Extract all data as written.

● **Data shown**
⁂

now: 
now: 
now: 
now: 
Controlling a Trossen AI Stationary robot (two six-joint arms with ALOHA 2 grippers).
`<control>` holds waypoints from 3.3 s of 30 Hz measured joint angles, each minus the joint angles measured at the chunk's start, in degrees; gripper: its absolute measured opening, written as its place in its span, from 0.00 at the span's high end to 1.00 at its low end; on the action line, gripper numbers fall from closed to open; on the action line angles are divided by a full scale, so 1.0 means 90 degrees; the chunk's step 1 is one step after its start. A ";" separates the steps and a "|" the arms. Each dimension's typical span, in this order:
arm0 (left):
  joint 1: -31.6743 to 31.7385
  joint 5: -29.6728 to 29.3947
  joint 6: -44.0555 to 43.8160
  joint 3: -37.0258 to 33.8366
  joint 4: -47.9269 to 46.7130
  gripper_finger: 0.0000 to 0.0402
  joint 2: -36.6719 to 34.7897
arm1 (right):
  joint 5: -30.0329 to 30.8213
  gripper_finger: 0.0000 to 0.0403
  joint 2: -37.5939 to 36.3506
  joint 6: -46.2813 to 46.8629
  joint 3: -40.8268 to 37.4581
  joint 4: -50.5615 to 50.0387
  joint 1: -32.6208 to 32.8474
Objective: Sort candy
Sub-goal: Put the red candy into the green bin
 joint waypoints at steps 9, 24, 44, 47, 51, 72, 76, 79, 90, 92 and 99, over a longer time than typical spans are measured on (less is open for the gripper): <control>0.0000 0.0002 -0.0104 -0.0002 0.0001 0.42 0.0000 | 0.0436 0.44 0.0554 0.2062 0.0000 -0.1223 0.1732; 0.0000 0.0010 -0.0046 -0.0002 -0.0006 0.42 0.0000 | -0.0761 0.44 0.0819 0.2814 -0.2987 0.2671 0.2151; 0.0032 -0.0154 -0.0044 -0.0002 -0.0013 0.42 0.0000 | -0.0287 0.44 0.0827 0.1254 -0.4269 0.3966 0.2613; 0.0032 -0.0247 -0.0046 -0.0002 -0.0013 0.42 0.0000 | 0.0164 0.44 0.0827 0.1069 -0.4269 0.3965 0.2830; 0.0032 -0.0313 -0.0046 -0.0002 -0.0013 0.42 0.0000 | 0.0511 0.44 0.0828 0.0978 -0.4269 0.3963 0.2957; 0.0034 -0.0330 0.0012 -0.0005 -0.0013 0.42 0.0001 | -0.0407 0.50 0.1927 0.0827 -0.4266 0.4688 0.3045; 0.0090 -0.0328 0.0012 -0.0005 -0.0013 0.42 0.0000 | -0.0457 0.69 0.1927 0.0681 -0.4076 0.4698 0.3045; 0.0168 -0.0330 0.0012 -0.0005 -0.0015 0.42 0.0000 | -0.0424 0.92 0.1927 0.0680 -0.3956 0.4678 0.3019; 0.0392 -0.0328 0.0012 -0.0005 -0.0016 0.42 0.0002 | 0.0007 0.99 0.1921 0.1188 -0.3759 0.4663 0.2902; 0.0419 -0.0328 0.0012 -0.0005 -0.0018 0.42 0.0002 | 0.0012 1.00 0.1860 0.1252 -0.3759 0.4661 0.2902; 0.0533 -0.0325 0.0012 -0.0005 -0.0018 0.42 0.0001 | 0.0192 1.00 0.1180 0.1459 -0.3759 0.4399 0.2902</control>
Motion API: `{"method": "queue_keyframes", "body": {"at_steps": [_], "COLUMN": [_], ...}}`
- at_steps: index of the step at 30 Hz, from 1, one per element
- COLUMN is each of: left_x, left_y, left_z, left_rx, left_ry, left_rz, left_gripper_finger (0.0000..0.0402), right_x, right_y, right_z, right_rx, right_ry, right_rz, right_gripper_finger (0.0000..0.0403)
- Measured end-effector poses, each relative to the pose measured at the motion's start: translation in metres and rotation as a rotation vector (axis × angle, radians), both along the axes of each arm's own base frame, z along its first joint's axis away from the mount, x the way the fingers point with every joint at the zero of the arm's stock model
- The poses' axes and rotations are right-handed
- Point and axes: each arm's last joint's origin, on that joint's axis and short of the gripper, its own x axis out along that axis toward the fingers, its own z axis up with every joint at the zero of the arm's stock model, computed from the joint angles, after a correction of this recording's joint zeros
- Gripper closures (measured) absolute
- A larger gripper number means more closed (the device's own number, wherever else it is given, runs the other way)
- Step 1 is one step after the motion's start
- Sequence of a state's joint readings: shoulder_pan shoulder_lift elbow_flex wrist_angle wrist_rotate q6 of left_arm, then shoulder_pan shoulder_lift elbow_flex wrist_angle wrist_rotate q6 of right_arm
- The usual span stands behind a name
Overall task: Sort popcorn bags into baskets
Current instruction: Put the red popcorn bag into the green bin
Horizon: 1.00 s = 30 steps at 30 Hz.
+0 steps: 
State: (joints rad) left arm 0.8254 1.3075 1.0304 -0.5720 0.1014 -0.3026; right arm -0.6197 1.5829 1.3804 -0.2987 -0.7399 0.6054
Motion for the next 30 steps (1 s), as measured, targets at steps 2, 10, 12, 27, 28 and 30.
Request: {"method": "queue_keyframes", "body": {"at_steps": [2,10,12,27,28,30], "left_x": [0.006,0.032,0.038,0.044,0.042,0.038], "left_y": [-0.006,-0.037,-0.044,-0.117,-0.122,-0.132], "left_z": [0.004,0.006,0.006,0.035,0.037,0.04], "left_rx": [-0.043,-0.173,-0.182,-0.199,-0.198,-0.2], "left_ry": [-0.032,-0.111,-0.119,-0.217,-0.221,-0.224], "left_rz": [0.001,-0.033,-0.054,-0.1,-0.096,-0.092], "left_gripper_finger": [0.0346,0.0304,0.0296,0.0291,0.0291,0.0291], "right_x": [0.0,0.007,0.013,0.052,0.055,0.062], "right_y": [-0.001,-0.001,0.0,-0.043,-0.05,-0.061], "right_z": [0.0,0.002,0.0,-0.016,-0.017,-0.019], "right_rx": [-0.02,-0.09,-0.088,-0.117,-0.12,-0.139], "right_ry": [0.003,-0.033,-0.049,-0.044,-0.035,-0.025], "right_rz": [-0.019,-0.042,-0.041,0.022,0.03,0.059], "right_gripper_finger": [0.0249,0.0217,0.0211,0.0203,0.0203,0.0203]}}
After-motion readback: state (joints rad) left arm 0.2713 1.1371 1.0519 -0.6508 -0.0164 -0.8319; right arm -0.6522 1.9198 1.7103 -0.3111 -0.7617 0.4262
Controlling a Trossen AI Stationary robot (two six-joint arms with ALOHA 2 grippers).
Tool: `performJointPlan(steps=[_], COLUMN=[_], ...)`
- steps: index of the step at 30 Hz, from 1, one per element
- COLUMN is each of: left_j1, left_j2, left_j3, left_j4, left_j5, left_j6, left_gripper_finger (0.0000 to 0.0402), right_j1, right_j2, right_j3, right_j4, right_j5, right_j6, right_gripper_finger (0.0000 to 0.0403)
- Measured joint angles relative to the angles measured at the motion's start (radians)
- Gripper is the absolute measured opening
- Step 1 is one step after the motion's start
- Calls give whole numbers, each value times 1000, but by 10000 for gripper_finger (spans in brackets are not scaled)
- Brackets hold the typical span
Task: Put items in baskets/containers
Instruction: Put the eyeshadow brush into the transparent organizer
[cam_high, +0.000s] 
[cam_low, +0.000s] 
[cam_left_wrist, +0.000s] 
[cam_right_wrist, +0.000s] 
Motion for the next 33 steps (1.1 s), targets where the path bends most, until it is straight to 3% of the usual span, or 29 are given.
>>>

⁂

● **Exercise answer**
now: 
now: 
now: 
now: 
Controlling a Trossen AI Stationary robot (two six-joint arms with ALOHA 2 grippers).
`<control>` holds waypoints from 3.3 s of 30 Hz measured joint angles, each minus the joint angles measured at the chunk's start, in degrees; gripper: its absolute measured opening, written as its place in its span, from 0.00 at the span's high end to 1.00 at its low end; on the action line, gripper numbers fall from closed to open; on the action line angles are divided by a full scale, so 1.0 means 90 degrees; the chunk's step 1 is one step after its start. A ";" separates the steps and a "|" the arms. Each dimension's typical span, in this order:
arm0 (left):
  joint 1: -31.6743 to 31.7385
  joint 5: -29.6728 to 29.3947
  joint 6: -44.0555 to 43.8160
  joint 3: -37.0258 to 33.8366
  joint 4: -47.9269 to 46.7130
  gripper_finger: 0.0000 to 0.0402
  joint 2: -36.6719 to 34.7897
arm1 (right):
  joint 5: -30.0329 to 30.8213
  gripper_finger: 0.0000 to 0.0403
  joint 2: -37.5939 to 36.3506
  joint 6: -46.2813 to 46.8629
  joint 3: -40.8268 to 37.4581
  joint 4: -50.5615 to 50.0387
  joint 1: -32.6208 to 32.8474
Objective: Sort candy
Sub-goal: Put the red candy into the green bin
 joint waypoints at steps 9, 24, 44, 47, 51, 72, 76, 79, 90, 92 and 99, over a longer time than typical spans are measured on (less is open for the gripper): <control>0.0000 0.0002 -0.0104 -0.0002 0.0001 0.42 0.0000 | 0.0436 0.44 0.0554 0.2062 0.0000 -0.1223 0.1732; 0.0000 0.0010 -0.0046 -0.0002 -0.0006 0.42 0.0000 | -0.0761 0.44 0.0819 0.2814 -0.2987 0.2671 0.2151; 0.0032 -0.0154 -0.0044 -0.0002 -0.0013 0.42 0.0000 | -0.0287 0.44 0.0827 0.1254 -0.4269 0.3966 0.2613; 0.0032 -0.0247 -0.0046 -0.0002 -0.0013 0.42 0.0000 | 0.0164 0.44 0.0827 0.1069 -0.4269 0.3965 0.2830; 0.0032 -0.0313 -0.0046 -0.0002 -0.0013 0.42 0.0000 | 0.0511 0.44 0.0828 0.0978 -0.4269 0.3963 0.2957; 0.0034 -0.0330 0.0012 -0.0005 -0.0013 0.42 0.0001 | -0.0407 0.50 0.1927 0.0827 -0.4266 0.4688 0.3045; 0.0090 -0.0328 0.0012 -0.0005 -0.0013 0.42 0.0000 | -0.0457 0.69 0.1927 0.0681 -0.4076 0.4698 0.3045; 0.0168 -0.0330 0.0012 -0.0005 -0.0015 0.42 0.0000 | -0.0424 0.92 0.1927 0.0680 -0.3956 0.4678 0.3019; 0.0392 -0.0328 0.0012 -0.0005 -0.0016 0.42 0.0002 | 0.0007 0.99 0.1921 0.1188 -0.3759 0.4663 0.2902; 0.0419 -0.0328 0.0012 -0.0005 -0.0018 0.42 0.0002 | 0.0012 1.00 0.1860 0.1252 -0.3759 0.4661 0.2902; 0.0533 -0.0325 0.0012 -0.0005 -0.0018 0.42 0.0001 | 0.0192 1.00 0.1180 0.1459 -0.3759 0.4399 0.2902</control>
Motion API: `{"method": "queue_keyframes", "body": {"at_steps": [_], "COLUMN": [_], ...}}`
- at_steps: index of the step at 30 Hz, from 1, one per element
- COLUMN is each of: left_x, left_y, left_z, left_rx, left_ry, left_rz, left_gripper_finger (0.0000..0.0402), right_x, right_y, right_z, right_rx, right_ry, right_rz, right_gripper_finger (0.0000..0.0403)
- Measured end-effector poses, each relative to the pose measured at the motion's start: translation in metres and rotation as a rotation vector (axis × angle, radians), both along the axes of each arm's own base frame, z along its first joint's axis away from the mount, x the way the fingers point with every joint at the zero of the arm's stock model
- The poses' axes and rotations are right-handed
- Point and axes: each arm's last joint's origin, on that joint's axis and short of the gripper, its own x axis out along that axis toward the fingers, its own z axis up with every joint at the zero of the arm's stock model, computed from the joint angles, after a correction of this recording's joint zeros
- Gripper closures (measured) absolute
- A larger gripper number means more closed (the device's own number, wherever else it is given, runs the other way)
- Step 1 is one step after the motion's start
- Sequence of a state's joint readings: shoulder_pan shoulder_lift elbow_flex wrist_angle wrist_rotate q6 of left_arm, then shoulder_pan shoulder_lift elbow_flex wrist_angle wrist_rotate q6 of right_arm
- The usual span stands behind a name
Overall task: Sort popcorn bags into baskets
Current instruction: Put the red popcorn bag into the green bin
Horizon: 1.00 s = 30 steps at 30 Hz.
+0 steps: 
State: (joints rad) left arm 0.8254 1.3075 1.0304 -0.5720 0.1014 -0.3026; right arm -0.6197 1.5829 1.3804 -0.2987 -0.7399 0.6054
Motion for the next 30 steps (1 s), as measured, targets at steps 2, 10, 12, 27, 28 and 30.
Request: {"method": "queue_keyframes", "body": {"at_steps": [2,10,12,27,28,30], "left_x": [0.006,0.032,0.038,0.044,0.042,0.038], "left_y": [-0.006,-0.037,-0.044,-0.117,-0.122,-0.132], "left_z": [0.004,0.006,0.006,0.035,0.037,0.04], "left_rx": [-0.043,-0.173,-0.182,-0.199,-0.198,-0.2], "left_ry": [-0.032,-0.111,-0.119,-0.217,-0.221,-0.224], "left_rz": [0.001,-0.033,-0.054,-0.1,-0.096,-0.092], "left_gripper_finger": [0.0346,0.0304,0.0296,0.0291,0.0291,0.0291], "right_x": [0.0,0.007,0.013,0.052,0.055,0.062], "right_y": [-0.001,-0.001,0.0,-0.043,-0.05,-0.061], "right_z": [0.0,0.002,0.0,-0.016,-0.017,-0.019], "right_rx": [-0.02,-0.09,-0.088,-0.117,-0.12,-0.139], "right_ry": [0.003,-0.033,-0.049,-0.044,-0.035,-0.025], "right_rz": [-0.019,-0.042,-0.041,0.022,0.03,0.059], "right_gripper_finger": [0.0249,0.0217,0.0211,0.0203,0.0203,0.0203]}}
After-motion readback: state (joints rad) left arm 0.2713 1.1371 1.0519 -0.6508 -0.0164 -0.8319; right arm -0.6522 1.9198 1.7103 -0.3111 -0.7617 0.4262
Controlling a Trossen AI Stationary robot (two six-joint arms with ALOHA 2 grippers).
Tool: `performJointPlan(steps=[_], COLUMN=[_], ...)`
- steps: index of the step at 30 Hz, from 1, one per element
- COLUMN is each of: left_j1, left_j2, left_j3, left_j4, left_j5, left_j6, left_gripper_finger (0.0000 to 0.0402), right_j1, right_j2, right_j3, right_j4, right_j5, right_j6, right_gripper_finger (0.0000 to 0.0403)
- Measured joint angles relative to the angles measured at the motion's start (radians)
- Gripper is the absolute measured opening
- Step 1 is one step after the motion's start
- Calls give whole numbers, each value times 1000, but by 10000 for gripper_finger (spans in brackets are not scaled)
- Brackets hold the typical span
Task: Put items in baskets/containers
Instruction: Put the eyeshadow brush into the transparent organizer
[cam_high, +0.000s] 
[cam_low, +0.000s] 
[cam_left_wrist, +0.000s] 
[cam_right_wrist, +0.000s] 
Motion for the next 33 steps (1.1 s), targets where the path bends most, until it is straight to 3% of the usual span, or 29 are given.
>>>

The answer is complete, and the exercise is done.